Strange, then, that under his tutelage, I was learning an opposite lesson: goodness had to be coaxed into being, and change might well take centuries to unfold. How many strokes of a pen were not needed to fill a page with words, and dozens of those pages to tell a tale. (I should know!
All that writing in the book Don Francisco had given me, now leagues under the sea to protect him.)

After a tense moment of silence, the director informed the governor that vaccination sessions would begin tomorrow. “I will thank you to make an announcement to the populace.” He gestured toward the assembled crowd.
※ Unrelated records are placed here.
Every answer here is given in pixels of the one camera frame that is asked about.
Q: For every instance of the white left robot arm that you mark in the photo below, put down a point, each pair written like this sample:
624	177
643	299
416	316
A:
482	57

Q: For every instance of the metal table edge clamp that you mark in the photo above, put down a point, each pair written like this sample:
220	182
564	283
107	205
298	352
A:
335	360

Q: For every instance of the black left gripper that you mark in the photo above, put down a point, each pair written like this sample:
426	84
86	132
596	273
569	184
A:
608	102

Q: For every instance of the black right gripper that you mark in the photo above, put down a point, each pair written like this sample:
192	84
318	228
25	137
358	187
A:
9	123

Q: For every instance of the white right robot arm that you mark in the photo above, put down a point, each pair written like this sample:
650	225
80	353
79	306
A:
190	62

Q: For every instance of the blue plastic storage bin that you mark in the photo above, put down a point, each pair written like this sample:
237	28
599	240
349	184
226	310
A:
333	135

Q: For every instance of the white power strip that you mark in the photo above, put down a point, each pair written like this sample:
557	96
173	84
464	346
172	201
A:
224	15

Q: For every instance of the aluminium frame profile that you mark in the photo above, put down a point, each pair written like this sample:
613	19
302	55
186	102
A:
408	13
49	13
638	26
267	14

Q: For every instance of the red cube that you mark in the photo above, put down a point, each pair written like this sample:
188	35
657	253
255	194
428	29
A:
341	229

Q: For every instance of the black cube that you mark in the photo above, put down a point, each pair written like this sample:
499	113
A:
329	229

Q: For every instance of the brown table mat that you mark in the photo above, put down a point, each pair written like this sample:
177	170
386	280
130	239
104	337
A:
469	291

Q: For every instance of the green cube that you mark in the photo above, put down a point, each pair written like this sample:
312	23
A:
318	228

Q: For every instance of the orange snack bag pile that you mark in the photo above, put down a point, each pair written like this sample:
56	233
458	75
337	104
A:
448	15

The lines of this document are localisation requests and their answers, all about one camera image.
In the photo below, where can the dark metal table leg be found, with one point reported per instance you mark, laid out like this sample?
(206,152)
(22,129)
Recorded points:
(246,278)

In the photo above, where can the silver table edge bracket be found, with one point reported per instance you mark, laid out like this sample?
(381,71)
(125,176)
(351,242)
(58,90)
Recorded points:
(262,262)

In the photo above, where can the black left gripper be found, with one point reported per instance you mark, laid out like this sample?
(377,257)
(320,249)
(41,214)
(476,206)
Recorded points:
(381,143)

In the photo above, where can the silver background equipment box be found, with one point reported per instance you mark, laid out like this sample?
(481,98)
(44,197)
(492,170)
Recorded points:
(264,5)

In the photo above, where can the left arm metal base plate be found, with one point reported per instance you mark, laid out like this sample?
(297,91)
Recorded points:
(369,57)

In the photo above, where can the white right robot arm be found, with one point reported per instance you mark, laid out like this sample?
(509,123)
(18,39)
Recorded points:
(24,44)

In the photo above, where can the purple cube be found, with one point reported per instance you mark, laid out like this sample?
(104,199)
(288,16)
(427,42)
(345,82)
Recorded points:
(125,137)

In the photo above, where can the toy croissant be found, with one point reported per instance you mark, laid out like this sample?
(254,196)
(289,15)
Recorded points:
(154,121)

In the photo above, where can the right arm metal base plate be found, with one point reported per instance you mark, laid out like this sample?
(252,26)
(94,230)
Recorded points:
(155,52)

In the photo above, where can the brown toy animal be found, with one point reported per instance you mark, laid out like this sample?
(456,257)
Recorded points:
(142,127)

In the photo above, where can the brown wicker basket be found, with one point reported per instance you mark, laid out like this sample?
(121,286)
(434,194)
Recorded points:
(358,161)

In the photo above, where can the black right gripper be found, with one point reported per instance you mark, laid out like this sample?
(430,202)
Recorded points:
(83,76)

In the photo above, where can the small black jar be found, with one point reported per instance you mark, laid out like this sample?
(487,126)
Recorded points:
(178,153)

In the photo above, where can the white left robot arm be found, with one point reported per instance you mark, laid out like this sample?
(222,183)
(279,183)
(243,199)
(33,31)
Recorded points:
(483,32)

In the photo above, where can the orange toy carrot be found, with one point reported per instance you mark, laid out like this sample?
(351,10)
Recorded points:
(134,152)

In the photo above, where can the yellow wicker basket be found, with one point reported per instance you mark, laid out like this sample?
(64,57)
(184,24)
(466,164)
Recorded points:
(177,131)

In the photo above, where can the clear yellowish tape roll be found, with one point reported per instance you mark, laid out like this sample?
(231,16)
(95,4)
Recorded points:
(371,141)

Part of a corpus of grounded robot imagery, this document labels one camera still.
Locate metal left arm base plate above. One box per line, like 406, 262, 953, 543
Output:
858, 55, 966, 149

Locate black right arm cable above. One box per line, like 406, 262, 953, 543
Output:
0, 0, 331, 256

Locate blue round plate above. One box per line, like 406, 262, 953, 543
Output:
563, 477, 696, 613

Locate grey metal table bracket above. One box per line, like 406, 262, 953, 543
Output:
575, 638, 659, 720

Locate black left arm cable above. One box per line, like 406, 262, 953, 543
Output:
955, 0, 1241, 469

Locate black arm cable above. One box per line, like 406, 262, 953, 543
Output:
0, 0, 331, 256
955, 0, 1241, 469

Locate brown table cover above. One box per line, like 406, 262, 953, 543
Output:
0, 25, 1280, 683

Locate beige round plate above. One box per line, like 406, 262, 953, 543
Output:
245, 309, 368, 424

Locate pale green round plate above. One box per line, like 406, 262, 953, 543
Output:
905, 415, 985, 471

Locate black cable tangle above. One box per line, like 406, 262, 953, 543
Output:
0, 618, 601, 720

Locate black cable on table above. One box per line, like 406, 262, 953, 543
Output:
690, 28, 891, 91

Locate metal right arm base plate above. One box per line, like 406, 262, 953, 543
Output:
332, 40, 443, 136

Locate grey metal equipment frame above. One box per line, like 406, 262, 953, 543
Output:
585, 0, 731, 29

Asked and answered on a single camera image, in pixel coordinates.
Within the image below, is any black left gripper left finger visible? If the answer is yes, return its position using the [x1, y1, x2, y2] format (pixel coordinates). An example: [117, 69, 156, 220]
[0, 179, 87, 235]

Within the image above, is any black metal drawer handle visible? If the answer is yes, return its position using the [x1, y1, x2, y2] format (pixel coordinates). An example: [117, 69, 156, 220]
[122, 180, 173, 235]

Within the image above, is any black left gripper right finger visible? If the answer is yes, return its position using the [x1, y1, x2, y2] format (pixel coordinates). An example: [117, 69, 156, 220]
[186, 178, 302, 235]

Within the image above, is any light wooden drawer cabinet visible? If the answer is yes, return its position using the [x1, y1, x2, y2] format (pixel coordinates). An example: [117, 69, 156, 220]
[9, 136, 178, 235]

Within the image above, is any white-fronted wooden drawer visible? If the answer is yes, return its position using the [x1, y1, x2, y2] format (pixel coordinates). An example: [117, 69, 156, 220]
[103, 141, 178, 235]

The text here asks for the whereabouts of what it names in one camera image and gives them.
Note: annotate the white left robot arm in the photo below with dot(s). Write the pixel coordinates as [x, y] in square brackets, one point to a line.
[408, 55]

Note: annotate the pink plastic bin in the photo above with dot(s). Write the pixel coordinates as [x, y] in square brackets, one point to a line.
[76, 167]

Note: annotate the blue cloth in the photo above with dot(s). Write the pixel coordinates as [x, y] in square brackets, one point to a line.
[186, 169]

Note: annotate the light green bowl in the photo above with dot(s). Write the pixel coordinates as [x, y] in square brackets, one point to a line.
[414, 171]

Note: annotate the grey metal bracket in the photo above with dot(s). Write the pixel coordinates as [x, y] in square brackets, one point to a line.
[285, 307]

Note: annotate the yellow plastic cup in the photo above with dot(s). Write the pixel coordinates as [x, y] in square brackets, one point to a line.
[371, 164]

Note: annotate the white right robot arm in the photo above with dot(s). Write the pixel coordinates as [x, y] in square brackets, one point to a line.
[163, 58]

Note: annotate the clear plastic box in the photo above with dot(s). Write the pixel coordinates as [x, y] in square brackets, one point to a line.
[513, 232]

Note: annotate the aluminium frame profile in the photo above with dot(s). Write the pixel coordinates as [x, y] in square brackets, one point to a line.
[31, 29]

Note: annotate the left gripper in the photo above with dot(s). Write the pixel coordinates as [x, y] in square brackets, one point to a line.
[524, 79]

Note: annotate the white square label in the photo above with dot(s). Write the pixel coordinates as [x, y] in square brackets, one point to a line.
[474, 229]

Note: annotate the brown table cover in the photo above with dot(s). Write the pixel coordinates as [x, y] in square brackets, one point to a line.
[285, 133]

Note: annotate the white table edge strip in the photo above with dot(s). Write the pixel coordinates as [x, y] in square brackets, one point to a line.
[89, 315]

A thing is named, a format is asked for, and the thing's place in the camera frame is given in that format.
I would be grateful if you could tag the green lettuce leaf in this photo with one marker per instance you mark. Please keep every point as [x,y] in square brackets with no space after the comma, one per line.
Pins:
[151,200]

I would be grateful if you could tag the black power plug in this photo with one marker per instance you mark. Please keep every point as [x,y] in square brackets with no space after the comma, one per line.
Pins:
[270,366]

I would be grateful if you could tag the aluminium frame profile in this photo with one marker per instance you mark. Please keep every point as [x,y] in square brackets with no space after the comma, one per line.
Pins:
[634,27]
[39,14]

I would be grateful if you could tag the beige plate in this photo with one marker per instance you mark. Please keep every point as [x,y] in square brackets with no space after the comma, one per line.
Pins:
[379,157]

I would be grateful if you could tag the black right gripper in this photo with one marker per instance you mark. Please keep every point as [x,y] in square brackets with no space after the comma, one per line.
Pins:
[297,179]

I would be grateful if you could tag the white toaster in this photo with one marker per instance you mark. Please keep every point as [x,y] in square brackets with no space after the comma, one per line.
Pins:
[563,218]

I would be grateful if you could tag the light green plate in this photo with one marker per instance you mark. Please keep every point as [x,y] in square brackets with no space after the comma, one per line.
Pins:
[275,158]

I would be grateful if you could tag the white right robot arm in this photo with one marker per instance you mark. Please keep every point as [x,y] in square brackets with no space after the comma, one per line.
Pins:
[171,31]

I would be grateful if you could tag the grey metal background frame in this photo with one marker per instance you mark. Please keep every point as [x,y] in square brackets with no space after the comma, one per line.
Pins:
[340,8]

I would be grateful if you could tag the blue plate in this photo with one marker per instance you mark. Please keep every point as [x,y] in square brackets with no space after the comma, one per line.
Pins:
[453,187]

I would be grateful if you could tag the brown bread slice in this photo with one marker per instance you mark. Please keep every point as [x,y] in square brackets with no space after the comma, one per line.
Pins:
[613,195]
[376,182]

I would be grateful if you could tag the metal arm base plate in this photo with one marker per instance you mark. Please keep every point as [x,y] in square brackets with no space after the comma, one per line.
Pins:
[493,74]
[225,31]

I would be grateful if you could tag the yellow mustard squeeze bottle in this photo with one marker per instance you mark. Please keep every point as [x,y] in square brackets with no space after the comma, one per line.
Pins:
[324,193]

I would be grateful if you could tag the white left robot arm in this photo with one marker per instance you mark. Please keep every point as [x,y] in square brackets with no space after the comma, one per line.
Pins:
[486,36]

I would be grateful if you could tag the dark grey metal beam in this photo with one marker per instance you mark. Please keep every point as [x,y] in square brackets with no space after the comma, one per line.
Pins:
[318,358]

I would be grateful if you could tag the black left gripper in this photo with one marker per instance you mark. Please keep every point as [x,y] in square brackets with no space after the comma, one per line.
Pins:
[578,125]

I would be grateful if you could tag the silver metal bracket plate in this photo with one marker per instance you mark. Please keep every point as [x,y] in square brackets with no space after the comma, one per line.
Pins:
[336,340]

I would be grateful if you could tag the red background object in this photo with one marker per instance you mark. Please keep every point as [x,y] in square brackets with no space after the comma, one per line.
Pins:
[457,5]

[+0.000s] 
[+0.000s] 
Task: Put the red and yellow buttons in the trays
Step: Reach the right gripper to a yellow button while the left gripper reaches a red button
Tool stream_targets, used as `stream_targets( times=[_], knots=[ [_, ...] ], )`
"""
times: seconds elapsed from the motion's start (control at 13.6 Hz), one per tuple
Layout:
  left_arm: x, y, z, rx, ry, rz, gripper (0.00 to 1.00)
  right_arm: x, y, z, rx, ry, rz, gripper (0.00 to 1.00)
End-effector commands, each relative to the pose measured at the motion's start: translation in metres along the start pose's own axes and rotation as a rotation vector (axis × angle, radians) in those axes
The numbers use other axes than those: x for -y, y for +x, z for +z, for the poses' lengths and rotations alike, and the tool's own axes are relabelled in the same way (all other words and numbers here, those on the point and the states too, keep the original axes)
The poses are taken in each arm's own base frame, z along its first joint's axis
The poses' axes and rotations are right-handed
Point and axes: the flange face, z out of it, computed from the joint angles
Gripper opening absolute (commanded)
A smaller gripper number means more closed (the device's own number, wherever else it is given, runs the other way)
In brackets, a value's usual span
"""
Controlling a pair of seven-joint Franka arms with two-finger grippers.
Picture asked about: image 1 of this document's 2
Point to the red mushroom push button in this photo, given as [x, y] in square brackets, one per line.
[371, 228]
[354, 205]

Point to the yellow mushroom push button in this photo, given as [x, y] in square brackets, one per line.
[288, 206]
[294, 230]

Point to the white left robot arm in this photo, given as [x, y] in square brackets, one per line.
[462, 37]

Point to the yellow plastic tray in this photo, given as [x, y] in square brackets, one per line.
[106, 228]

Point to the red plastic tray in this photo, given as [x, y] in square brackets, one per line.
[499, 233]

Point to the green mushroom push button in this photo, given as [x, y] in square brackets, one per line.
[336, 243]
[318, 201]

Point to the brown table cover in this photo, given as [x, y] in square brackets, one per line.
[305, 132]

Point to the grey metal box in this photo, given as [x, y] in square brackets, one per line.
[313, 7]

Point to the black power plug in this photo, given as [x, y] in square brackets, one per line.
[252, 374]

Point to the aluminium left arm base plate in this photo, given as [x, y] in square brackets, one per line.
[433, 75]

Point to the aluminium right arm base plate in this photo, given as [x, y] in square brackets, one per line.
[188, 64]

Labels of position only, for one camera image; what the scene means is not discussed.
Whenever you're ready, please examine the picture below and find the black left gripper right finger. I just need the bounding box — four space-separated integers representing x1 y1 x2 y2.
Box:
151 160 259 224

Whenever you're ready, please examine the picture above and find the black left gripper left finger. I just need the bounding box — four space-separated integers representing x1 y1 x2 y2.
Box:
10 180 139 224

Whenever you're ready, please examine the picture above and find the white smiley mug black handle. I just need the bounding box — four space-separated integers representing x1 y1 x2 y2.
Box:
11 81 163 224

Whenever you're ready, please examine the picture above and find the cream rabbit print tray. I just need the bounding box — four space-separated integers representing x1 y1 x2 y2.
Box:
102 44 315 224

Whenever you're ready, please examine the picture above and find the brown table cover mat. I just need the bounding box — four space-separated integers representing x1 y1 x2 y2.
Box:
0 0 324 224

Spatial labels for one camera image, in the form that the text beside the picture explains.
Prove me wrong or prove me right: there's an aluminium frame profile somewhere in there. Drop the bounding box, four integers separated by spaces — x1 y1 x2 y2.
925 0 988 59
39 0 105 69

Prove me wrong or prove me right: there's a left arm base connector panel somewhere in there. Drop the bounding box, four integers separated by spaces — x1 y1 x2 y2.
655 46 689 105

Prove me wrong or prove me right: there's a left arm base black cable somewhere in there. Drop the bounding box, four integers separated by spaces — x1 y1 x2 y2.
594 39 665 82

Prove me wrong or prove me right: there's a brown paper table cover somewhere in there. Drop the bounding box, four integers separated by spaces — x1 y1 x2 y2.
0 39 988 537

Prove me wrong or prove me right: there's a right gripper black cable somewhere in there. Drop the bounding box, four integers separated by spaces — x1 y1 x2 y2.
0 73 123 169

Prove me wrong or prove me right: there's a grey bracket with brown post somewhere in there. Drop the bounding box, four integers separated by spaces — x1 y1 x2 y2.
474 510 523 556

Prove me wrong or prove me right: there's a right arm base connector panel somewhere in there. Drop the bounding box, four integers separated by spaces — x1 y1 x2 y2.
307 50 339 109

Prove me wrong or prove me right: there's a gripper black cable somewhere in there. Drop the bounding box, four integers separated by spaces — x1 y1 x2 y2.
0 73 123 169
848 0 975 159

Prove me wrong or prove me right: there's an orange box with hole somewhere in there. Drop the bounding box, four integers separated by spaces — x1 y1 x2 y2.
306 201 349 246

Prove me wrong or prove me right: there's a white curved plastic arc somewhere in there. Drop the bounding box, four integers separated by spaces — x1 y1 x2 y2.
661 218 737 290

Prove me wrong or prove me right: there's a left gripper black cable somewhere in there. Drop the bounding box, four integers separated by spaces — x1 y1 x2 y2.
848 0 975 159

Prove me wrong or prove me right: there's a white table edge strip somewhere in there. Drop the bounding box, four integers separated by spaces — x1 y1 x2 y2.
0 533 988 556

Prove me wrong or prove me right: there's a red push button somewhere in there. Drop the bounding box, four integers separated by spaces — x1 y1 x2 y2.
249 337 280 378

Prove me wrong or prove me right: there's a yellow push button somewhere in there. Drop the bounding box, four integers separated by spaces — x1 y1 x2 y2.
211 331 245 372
But the governor had a different idea. Rather than beginning with public vaccinations, he wanted to proceed in a quiet, discreet manner. It seemed the bishop of Manila and other high church officials had heard that the vaccine might be dangerous. They had already informed Governor Aguilar that they would not be promoting it from their pulpits.

This was too much for our director. He turned on his heels and left the governor with his explanations in his mouth. From then on, as in Puerto Rico, it was a war of wills and a conversation through intermediaries and letters.

“Isabelita!” Margarita was before me with a tall, fair-haired duplicate of her own person, though much more comely in its male version. “This is my brother, Captain Martínez.”

“Thank you for taking such good care of my sister,” the brother said warmly. I felt sheepish receiving praise I did not really deserve.

Our director was rounding us all up into our carriages. No, we would not be needing the governor's escort to our accommodations. He bowed curtly to the señorita, who bravely plowed on with her manners and introduced him to her brother.

“Sir, if I can be of any help at all.” The captain was stationed here with the militia and was at the royal expedition's service.

The director suddenly stopped in the midst of his stormy exit. It's as if he had suddenly sighted land after being lost at sea. Perhaps he was beginning to realize that we knew no one in this distant colony. We would need allies if we were to win this battle against the Spanish savages.